“It is my happy experience,” he said, “that to them nothing is sacred.”
The ladies protested.
“But I can cite an instance in point.”
“It is an exception!”
“Let us hear the story,” said a young lady.
“Yes, tell it to us,” cried all the guests.
The prudent old gentleman cast his eyes around, and, after having formed his conclusions as to the age of the ladies, smiled and said:
“Since we are all experienced in life, I consent to relate the adventure.”
Dead silence followed, and the narrator read the following from a little book which he had taken from his pocket:
I was head over ears in love with the Comtesse de -----. I was twenty and I was ingenuous. She deceived me. I was angry; she threw me over. I was ingenuous, I repeat, and I was grieved to lose her. I was twenty; she forgave me. And as I was twenty, as I was always ingenuous, always deceived, but never again thrown over by her, I believed myself to have been the best beloved of lovers, consequently the happiest of men. The countess had a friend, Madame de T-----, who seemed to have some designs on me, but without compromising her dignity; for she was scrupulous and respected the proprieties. One day while I was waiting for the countess in her Opera box, I heard my name called from a contiguous box. It was Madame de T-----.
“What,” she said, “already here? Is this fidelity or merely a want of something to do? Won’t you come to me?”
Her voice and her manner had a meaning in them, but I was far from inclined at that moment to indulge in a romance.
“Have you any plans for this evening?” she said to me. “Don’t make any! If I cheer your tedious solitude you ought to be devoted to me. Don’t ask any questions, but obey. Call my servants.”
I answered with a bow and on being requested to leave the Opera box, I obeyed.
“Go to this gentleman’s house,” she said to the lackey. “Say he will not be home till to-morrow.”
She made a sign to him, he went to her, she whispered in his ear, and he left us. The Opera began. I tried to venture on a few words, but she silenced me; some one might be listening. The first act ended, the lackey brought back a note, and told her that everything was ready.
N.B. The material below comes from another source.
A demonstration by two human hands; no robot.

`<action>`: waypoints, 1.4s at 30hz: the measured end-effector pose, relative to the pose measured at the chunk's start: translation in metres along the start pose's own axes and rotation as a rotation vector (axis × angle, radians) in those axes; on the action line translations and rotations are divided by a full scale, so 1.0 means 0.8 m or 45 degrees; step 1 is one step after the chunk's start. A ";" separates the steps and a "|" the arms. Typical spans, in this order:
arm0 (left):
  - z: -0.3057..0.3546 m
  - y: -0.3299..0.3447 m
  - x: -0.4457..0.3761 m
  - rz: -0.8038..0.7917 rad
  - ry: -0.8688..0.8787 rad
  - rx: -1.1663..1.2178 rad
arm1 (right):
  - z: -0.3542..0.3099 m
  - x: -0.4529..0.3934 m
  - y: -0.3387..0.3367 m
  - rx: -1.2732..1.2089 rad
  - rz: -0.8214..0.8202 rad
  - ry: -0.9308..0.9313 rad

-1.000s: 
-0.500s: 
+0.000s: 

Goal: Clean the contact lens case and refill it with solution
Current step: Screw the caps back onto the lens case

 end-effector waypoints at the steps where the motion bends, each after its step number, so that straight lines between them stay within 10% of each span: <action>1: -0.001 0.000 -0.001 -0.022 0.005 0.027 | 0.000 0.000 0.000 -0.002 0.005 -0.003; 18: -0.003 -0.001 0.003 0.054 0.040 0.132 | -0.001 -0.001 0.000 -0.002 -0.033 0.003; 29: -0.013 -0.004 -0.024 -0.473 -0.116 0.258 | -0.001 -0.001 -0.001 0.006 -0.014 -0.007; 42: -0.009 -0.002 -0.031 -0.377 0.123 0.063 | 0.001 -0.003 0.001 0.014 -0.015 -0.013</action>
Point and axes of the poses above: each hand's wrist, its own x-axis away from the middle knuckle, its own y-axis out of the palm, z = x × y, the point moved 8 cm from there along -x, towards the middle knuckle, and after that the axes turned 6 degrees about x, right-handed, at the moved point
Then she smiled, asked for my hand, took me off, put me in her carriage, and I started on my journey quite ignorant of my destination. Every inquiry I made was answered by a peal of laughter. If I had not been aware that this was a woman of great passion, that she had long loved the Marquis de V-----, that she must have known I was aware of it, I should have believed myself in good luck; but she knew the condition of my heart, and the Comtesse de -----. I therefore rejected all presumptuous ideas and bided my time. At the first stop, a change of horses was supplied with the swiftness of lightning and we started afresh. The matter was becoming serious. I asked with some insistency, where this joke was to end.